Based on the previous discussion, we are mostly interested in the `time` and `rain (mm/day)` columns, therefore, we'll perform further EDA with a focus on a subset of data.

In [None]:
%%R
colnames(df_feather)[6] <- "rain"
head(df_feather, 3)

In [None]:
%%R
df_feather$year <- format(df_feather$time, format = "%Y")
head(df_feather, 3)

In [None]:
%%R
df_feather <- aggregate(rain ~ year, data = df_feather, mean)
head(df_feather)

In [None]:
%%R
df_feather$year <- as.numeric(df_feather$year)

In [None]:
%%R
suppressMessages(library(ggplot2))
ggplot(data = df_feather, aes(x = year, y = rain)) +
  geom_line() +
  labs(title = "Rainfall trend in Austrilia", x = "Year", y = "Rainfall")

## Challenges

1. One of the challenges we had with Q5 was the long running time.
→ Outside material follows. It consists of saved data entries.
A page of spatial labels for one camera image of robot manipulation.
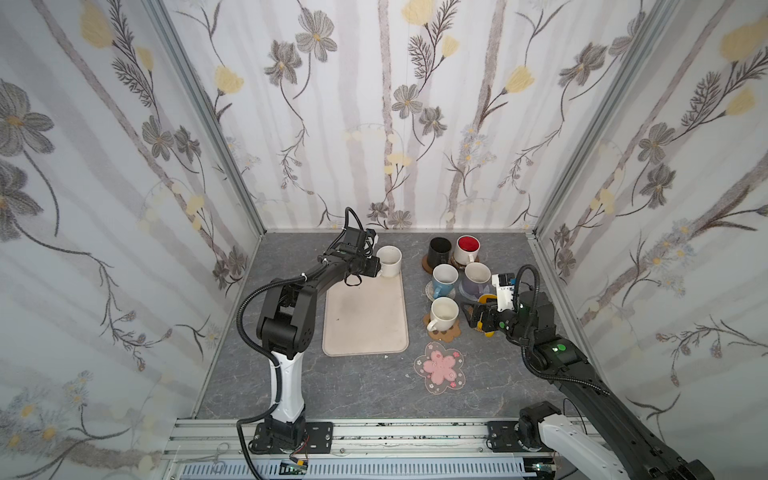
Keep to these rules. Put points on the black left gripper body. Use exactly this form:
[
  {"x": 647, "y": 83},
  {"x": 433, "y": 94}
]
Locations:
[{"x": 369, "y": 264}]

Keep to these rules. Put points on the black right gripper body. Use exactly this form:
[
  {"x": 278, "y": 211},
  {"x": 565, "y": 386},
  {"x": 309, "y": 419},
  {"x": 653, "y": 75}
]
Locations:
[{"x": 488, "y": 318}]

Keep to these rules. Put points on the yellow mug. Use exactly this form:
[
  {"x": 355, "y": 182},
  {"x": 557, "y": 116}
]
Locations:
[{"x": 487, "y": 299}]

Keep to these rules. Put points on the blue grey woven coaster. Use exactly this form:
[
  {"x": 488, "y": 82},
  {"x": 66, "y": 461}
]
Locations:
[{"x": 465, "y": 294}]

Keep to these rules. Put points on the plain white mug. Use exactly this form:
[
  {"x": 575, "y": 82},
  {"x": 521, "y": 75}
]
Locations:
[{"x": 443, "y": 315}]

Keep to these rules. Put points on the lavender mug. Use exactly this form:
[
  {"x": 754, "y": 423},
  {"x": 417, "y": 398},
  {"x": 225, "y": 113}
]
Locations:
[{"x": 477, "y": 281}]

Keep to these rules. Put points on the white speckled cup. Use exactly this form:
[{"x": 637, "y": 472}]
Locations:
[{"x": 390, "y": 258}]

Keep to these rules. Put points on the brown paw coaster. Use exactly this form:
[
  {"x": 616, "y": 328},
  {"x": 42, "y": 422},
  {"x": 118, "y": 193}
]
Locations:
[{"x": 447, "y": 333}]

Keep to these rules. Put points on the white mug blue handle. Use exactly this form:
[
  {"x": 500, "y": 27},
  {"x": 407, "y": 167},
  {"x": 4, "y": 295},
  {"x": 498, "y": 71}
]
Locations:
[{"x": 444, "y": 279}]

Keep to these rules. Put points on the woven multicolour round coaster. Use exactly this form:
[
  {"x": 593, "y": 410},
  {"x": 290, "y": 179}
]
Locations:
[{"x": 429, "y": 292}]

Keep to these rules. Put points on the pink flower coaster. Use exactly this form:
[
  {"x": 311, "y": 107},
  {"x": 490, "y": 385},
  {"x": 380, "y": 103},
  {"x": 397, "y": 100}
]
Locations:
[{"x": 441, "y": 369}]

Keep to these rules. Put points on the white mug red inside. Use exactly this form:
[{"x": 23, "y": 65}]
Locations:
[{"x": 466, "y": 248}]

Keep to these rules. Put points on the brown cork round coaster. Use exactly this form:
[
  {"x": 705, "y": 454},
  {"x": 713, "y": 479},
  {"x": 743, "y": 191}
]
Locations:
[{"x": 425, "y": 265}]

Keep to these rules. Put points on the black ceramic mug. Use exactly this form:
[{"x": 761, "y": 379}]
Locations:
[{"x": 439, "y": 252}]

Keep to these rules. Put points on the beige serving tray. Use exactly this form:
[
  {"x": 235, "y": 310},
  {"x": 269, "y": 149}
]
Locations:
[{"x": 367, "y": 319}]

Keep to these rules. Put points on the dark brown glossy coaster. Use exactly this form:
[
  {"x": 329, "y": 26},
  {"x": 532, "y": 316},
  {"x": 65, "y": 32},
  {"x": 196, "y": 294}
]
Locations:
[{"x": 461, "y": 266}]

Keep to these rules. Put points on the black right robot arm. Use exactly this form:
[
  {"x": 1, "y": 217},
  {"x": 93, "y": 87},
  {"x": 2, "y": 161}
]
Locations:
[{"x": 628, "y": 448}]

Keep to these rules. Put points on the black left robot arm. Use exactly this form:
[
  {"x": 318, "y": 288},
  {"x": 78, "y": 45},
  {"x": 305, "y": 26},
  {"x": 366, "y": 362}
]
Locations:
[{"x": 286, "y": 324}]

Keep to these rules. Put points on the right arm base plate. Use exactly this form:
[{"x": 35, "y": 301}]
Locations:
[{"x": 502, "y": 436}]

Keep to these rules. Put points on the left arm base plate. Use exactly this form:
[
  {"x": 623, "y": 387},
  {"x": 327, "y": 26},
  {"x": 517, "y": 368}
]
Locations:
[{"x": 273, "y": 437}]

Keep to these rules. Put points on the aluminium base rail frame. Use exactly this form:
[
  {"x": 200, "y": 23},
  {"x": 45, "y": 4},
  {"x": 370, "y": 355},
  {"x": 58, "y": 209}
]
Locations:
[{"x": 448, "y": 448}]

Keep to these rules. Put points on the aluminium corner post left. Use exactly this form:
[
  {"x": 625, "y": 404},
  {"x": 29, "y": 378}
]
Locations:
[{"x": 196, "y": 94}]

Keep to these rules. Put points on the aluminium corner post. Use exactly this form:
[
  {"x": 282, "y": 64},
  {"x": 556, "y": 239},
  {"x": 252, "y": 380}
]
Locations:
[
  {"x": 196, "y": 94},
  {"x": 649, "y": 33}
]

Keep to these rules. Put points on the aluminium corner post right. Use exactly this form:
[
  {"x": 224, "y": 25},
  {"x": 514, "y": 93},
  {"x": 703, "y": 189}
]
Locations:
[{"x": 649, "y": 33}]

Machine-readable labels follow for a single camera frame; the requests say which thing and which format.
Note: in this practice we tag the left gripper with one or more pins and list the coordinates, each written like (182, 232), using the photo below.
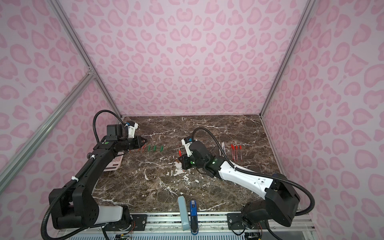
(138, 143)

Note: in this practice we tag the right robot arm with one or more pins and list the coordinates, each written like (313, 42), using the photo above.
(279, 201)

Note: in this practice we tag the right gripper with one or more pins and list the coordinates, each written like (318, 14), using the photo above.
(184, 161)

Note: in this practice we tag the pink calculator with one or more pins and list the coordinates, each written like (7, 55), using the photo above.
(115, 163)

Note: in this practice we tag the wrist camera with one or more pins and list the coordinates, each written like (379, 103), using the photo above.
(131, 128)
(186, 142)

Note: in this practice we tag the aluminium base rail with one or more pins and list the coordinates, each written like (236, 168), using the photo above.
(202, 226)

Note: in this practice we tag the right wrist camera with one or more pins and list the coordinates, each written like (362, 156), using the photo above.
(186, 142)

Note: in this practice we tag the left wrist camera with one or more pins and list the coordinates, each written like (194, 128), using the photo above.
(131, 128)

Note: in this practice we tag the blue black tool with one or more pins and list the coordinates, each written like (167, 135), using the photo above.
(194, 223)

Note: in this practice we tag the light blue box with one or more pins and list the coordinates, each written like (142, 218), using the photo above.
(184, 215)

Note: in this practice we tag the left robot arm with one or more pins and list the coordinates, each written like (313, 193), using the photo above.
(73, 206)
For example, initially tried to use `.info()` like what we did in other courses to obtain the `dtype` for each column. However, it took a long time and output additional information we were not particularly interested in, such as the number of the non-null values in each column. Alternatively, we used `.dtypes` to get the data type of columns and it returned the results quickly. 

2. For EDA in R, we were not able to create a very comprehensive EDA with sophisticated plots because of the size of the data. We managed to plot a simple line plot to show the trend of rain over years. Due to the large data size, we ended up aggregating it with means of rainfall by years instead of plotting the original rainfall data. The aggregation process took about 10 minutes for Chaoran and it seemed to be acceptable, but the kernels on Junrong's and Amelia's laptops died after running the cell for the plot for a long time. We could not overcome this challenge due to our limited computational power. If we could load this notebook to AWS SageMaker, we all should be able to run the plot.    

3. We had quite some discussions over which file format to choose between`feather` or `parquet` because one had the advantage on loading time and the other had the advantage on memory usage. We resolved this by running a few experiments and picked `feather` because it was faster and our main concern with the large data set here was the speed since our laptops had enough memory.